The demand to retain school bus service will be a key message when the Maple Ridge-Pitt Meadows School District hosts its budget public input Wednesday at Thomas Haney secondary.
Parents and students rallied in front of Garibaldi secondary on Friday after school, about 75 people holding signs with messages like “Access to school denied,” “9.6 km to school” and “$10 million in cuts.”
They also had a rented school bus as a backdrop, bearing the sign “Save our buses.”
A steady stream of cars driving past on Dewdney Trunk Road honked in support.
The school board has cut regular bus service, which transports 370 students who are mostly in the eastern rural communities of the district, to save $650,000. The service is scheduled to be discontinued in September.
Parents are lobbying to keep it.
“I have no way to get my kids home from school,” said Erinn Mate.
Her children, ages 12,10 and six, are six kilometers from Webster’s Corners elementary, where they attend because Albion elementary is full.
“I’m in Surrey a lot – and I can’t get back in time. And my husband works in Coquitlam. There’s no way – they can’t walk, there’s no sidewalks,” she said.
“I don’t mind paying, but not having a bus I’m not okay with.”
Pascale Shaw, a parent and rally organizer, asserts that the province has earmarked money for busing in the funds it gives the board.
“Why is the $1.8 million that the district receives each year for ‘supplement for geographical factor,’ which used to be the ‘transportation and housing’ line? Why is that money allowed to be spent on something other than transportation?” she asks.
“The government did not attach any strings to that, so the district can spend it on whatever they want.
“We just want to raise awareness, and we need a bus,” she added. “We have to fight, and we have to get them to find the money.”
Samantha Brackman has two children who go to Webster’s Corners elementary and pointed out that bus service is consistent with the environmental and carbon reduction goals of the board and senior government.
“Environmentally it’s a great thing to have the bus – less traffic and less people on the road.”
The board will go over the highlights of its $135 million budget for 2016-2017. The budget document notes that the board has “addressed $10 million in funding shortfalls” over the past three years due to declining enrolment and rising costs.
Enrolment is up by 400 students this year.
This year and next, the province tasked all districts with finding administrative savings, and that for School District No. 42 is $1.35 million.
Other measures the board has taken: having students bring their own online device ($147,000); general supplies reduction ($189,000); energy savings ($300,000).
School board chair Mike Murray said principals and vice-principals have had their salaries frozen since 2009, but those staff members are now being allowed a raise.
“We need to address that, and government is finally turning their attention to that.”
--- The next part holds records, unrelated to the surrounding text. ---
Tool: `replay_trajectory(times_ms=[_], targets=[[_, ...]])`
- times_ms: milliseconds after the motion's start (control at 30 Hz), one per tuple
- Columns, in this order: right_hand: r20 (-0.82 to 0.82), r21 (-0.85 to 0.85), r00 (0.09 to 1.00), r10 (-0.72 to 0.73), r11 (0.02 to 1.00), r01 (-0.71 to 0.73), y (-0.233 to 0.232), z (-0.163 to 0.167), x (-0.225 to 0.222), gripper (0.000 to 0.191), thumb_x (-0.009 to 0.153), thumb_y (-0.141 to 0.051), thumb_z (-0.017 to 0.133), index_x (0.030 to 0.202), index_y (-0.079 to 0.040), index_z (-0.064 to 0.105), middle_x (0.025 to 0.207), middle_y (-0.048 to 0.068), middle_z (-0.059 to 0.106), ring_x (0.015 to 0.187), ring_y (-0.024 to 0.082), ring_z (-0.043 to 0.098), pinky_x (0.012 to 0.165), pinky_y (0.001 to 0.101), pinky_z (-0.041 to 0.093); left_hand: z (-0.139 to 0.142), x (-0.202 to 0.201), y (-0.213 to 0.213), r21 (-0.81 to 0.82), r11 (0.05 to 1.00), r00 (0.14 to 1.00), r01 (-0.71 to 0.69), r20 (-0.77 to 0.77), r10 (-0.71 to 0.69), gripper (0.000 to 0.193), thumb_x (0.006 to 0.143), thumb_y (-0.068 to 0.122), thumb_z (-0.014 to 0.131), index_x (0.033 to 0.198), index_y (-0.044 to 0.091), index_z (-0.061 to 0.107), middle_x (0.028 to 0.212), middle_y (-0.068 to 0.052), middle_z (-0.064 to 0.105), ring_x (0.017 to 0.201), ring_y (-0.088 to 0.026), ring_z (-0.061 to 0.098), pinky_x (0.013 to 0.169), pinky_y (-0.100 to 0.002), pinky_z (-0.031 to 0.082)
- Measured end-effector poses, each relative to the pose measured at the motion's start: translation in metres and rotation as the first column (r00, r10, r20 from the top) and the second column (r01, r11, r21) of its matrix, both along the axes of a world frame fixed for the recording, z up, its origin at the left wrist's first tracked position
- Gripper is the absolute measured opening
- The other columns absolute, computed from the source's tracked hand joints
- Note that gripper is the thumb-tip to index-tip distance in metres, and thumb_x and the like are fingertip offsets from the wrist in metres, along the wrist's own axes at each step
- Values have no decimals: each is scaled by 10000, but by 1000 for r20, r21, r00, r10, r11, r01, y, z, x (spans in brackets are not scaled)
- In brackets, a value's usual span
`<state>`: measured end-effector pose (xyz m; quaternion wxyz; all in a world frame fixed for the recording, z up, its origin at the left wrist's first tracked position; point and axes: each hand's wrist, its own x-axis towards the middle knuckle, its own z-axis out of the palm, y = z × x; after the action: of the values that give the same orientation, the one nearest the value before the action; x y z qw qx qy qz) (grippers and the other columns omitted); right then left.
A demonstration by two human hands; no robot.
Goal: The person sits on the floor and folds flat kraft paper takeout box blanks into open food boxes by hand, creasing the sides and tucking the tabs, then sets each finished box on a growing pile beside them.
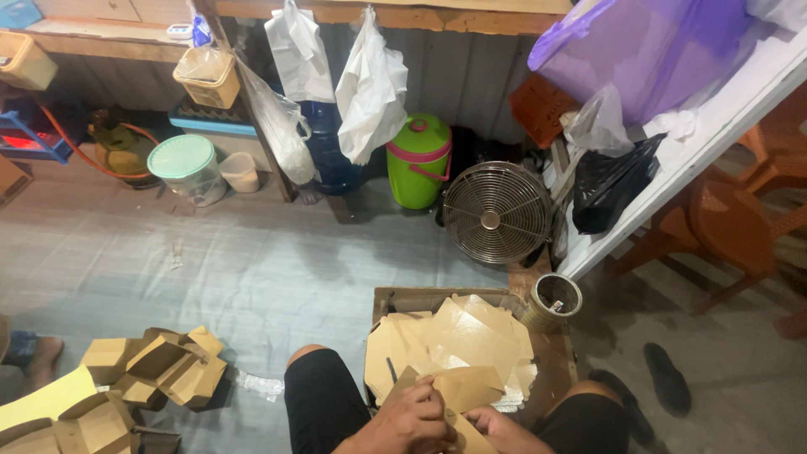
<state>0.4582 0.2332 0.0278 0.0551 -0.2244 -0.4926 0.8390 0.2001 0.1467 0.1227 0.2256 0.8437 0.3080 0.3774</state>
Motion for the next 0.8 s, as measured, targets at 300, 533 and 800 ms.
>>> replay_trajectory(times_ms=[300, 533, 800], targets=[[13, 32, 1000, -1, 999, 0, -4, -3, 0, 373, 925, -160, 783, 1212, 59, 688, 1099, 48, 759, 1000, 90, 689, 887, 265, 541, -6, 0, 2, -51, 994, 994, 98, -37, -100, 101, 897, 140, 750, 996, 126, 738, 955, -11, 587, 1109, -246, 573, 1300, -516, 322], [189, 38, 980, -56, 998, 50, -2, -2, 9, 441, 877, -229, 772, 1234, -10, 635, 1137, 13, 750, 1035, 57, 697, 925, 241, 560, -29, 8, 6, -143, 990, 1000, 9, -10, -11, 272, 902, 361, 835, 923, 109, 734, 983, -72, 598, 1141, -289, 577, 1161, -447, 403], [92, -21, 994, 52, 998, -51, -2, 25, 3, 427, 948, -226, 731, 1279, 30, 647, 1155, 48, 729, 1058, 86, 671, 933, 261, 526, -46, 24, 6, -671, 738, 958, -68, 163, 236, 1109, 850, 473, 799, 1612, 27, 128, 1587, -234, 212, 1542, -408, 163, 1249, -495, 164]])
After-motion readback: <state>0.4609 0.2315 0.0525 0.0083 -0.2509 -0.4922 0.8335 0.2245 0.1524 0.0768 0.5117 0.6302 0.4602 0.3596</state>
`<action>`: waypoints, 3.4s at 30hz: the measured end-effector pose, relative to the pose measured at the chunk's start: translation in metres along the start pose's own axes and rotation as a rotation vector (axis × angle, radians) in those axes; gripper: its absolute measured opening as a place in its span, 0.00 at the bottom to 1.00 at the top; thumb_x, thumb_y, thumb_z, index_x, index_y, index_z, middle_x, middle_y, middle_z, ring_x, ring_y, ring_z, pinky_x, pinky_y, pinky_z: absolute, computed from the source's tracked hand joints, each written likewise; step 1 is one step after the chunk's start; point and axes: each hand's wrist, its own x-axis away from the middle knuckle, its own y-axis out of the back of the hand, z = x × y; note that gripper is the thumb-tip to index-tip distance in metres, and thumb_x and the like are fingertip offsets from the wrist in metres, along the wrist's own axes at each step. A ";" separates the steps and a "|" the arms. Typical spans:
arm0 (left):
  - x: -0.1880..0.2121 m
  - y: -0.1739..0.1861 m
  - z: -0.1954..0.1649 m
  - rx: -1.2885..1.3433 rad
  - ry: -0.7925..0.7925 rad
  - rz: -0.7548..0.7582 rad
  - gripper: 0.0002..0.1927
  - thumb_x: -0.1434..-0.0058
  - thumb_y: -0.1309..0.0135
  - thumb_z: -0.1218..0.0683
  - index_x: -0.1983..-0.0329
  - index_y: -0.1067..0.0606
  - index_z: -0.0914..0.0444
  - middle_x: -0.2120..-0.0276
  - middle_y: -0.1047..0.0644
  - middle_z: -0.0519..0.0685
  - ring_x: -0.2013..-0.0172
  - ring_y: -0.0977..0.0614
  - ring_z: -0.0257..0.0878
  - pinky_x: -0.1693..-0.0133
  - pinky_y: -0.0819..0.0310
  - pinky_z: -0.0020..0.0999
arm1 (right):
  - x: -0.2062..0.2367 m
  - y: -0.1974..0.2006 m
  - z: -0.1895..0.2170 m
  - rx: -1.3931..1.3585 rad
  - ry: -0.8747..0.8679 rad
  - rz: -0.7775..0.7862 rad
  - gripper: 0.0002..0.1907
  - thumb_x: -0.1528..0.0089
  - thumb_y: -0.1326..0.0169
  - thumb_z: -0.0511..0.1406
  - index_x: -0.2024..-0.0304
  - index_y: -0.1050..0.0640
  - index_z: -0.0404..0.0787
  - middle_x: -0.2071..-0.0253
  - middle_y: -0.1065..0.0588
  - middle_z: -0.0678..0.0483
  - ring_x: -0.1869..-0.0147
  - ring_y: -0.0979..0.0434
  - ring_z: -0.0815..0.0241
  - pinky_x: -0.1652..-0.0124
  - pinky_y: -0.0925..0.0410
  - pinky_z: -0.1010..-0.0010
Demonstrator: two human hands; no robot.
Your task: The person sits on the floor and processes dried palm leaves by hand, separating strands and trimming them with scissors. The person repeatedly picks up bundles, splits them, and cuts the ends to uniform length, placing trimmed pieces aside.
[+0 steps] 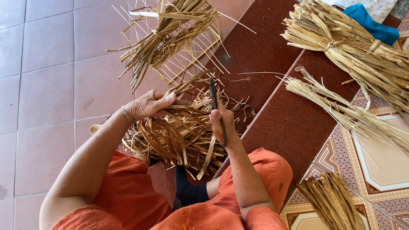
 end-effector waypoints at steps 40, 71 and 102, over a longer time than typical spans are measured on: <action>0.005 -0.018 -0.008 0.061 -0.126 0.019 0.20 0.29 0.56 0.44 0.42 0.23 0.58 0.64 0.20 0.36 0.69 0.25 0.25 0.69 0.29 0.24 | 0.006 0.011 -0.012 -0.081 0.017 0.393 0.39 0.27 0.66 0.65 0.67 0.29 0.39 0.72 0.34 0.63 0.68 0.35 0.69 0.66 0.37 0.74; -0.005 -0.019 0.005 0.015 -0.117 -0.042 0.21 0.27 0.57 0.43 0.42 0.22 0.58 0.60 0.17 0.39 0.63 0.20 0.26 0.61 0.22 0.25 | 0.004 0.045 -0.001 -0.349 0.051 0.019 0.48 0.31 0.69 0.67 0.34 0.32 0.32 0.70 0.31 0.62 0.74 0.35 0.71 0.75 0.36 0.78; 0.008 -0.036 -0.026 -0.564 -0.219 -0.154 0.19 0.30 0.55 0.44 0.42 0.25 0.54 0.73 0.19 0.55 0.71 0.15 0.49 0.64 0.22 0.45 | 0.012 0.004 0.037 -0.398 -0.423 0.427 0.45 0.34 0.70 0.66 0.45 0.26 0.33 0.80 0.37 0.64 0.82 0.40 0.74 0.81 0.43 0.81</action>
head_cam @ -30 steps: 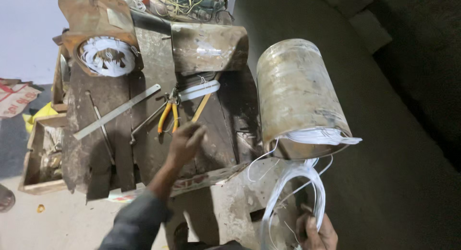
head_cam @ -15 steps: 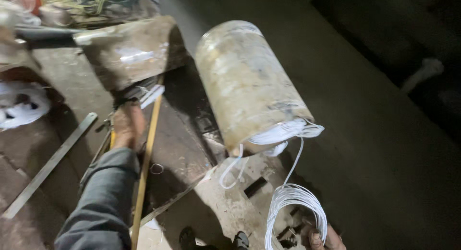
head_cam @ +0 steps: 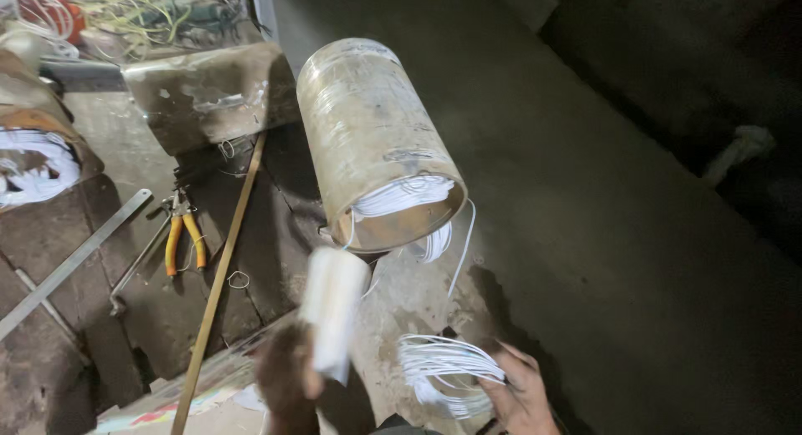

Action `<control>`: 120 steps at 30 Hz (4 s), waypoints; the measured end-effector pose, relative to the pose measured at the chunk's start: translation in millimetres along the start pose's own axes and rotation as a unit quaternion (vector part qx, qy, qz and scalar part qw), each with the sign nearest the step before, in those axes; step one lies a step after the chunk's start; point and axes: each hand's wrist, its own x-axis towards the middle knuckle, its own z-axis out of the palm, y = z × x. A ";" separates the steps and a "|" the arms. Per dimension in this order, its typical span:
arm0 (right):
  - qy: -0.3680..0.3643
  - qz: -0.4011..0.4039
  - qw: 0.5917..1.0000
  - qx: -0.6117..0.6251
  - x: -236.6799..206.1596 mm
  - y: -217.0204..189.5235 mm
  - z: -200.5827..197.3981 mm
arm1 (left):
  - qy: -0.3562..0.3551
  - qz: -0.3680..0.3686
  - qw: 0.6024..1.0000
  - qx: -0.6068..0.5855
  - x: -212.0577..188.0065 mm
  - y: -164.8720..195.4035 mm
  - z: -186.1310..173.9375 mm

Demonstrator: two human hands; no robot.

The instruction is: The person pulls white wire from a large plastic container, folds it into loops, and places it back inside. They then use a wooden stick to push and compact the wire within the container.

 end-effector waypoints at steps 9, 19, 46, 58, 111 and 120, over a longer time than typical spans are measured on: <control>-0.094 -0.114 0.988 0.041 65.2 -6.2 24.1 | -0.257 -0.496 0.573 -0.600 18.2 50.8 70.6; -0.044 0.024 0.998 0.031 69.6 23.4 34.0 | -0.234 -0.451 0.402 -0.762 33.1 51.5 124.8; 0.066 0.000 0.992 -0.109 56.7 -3.4 37.8 | -0.199 -0.406 0.717 -0.530 64.9 73.6 134.1; 0.043 0.040 0.988 -0.141 78.6 -37.9 38.0 | -0.312 -0.179 0.849 -0.387 117.1 48.1 116.8; 0.048 -0.043 0.990 -0.129 69.2 -3.5 38.9 | -0.167 -0.481 0.691 -0.513 109.8 78.4 122.5; 0.060 0.024 0.998 0.026 61.3 28.0 23.8 | -0.228 -0.400 0.775 -0.433 104.3 71.3 112.2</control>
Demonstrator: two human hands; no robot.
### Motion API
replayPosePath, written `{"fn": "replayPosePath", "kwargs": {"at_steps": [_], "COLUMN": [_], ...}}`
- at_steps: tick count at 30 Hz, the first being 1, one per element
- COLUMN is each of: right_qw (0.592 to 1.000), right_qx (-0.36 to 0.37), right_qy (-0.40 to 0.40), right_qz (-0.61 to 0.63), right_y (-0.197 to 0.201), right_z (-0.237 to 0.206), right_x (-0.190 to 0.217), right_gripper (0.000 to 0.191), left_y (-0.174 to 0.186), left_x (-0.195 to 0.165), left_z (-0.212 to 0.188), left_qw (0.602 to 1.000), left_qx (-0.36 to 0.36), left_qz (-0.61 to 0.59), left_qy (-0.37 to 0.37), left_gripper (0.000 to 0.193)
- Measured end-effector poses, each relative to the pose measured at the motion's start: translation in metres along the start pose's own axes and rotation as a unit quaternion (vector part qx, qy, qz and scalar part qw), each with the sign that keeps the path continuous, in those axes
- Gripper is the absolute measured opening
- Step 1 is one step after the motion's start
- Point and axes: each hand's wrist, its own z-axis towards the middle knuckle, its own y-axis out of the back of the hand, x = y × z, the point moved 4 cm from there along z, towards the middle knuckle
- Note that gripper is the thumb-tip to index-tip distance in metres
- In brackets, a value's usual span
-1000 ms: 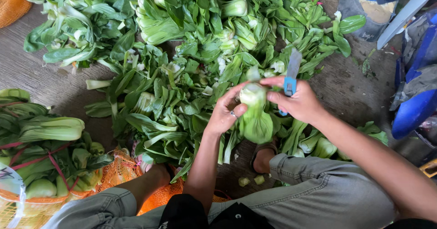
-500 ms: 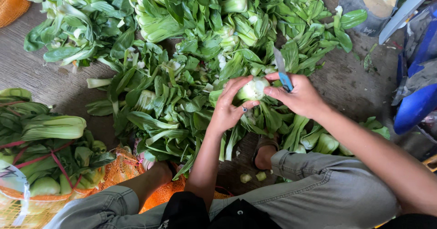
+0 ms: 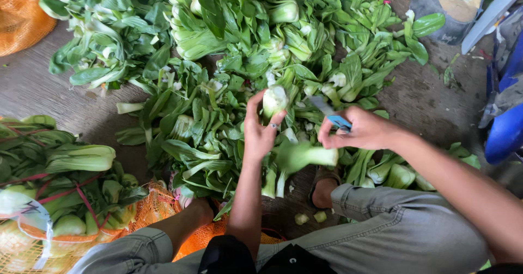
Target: The person sits on the floor among large piles of bok choy and trims them one at a time, holding each head in one hand and cutting off root ends and outer leaves with a small knife, then tossing the trimmed vegetable back onto the pile.
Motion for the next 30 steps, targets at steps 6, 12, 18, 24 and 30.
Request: {"fn": "replayPosePath", "kwargs": {"at_steps": [6,12,18,24,30], "right_qw": [0.912,0.866,0.850,0.912,0.992], "right_qx": [-0.201,-0.190,-0.203,-0.191,-0.118], "right_qy": [0.091,0.044,0.017,-0.194,0.010], "right_qz": [-0.345,-0.461,-0.486,-0.306,-0.042], "right_y": [-0.013,-0.016,-0.005,0.039,-0.001], "right_z": [-0.005,-0.005,0.004,0.015,0.011], "right_x": [0.039,0.045,0.028,-0.006,0.012], "right_gripper": [0.028,0.046,0.045,0.022,0.058], "left_y": [-0.010,-0.015,-0.014,-0.025,-0.032], "left_x": [0.016,0.019,0.022,0.015,0.000], "left_z": [-0.012,-0.019,-0.019,-0.025,-0.013], "left_qw": [0.971,0.983,0.974,0.943,0.984], "left_qx": [0.108,0.095,0.115,0.172,0.140], "left_qz": [-0.204,-0.150,-0.181,-0.283,0.058], "left_qy": [-0.060,-0.051,-0.068,-0.019,-0.096], "left_gripper": [0.064,0.067,0.064,0.070,0.070]}}
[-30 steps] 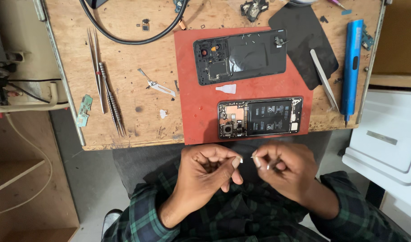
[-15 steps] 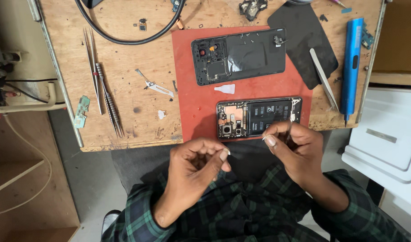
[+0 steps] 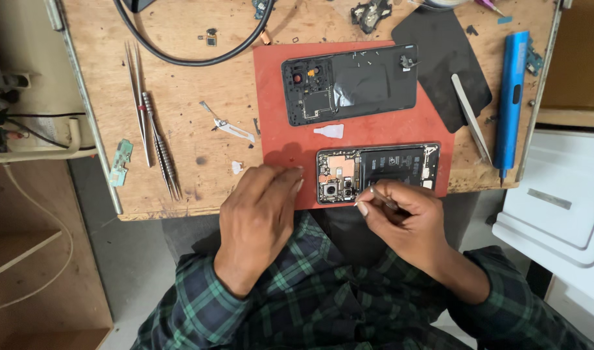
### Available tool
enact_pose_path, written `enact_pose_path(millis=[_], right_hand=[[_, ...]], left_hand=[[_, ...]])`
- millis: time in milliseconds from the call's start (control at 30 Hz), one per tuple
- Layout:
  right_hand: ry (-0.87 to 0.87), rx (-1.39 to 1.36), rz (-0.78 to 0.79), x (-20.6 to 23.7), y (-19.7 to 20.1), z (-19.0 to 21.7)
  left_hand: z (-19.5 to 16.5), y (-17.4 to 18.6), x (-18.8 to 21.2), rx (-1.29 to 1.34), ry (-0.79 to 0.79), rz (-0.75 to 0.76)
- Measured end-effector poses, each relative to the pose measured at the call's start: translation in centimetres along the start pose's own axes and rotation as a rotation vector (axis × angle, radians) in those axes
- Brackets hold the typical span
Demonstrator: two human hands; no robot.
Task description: The person uses tweezers to carefully manipulate and position small internal components within a disassembled smartphone. They repeatedly adjust the placement of a tiny part near the camera module area on the phone's internal frame.
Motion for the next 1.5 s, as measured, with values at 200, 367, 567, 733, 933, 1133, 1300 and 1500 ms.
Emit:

Murray said the board is looking into whether parents can have their transportation needs met by either TransLink or a private operator.
A survey of parents is asking whether they would be willing to pay $150 per month, per child for school bus service from First Student Canada. Some parents have said that is too expensive.
“People are welcome to attend on the 20th. We’re happy to hear what people have to say, and we’ll make decisions after that,” said Murray.
Wednesday’s meeting begins at 6 p.m.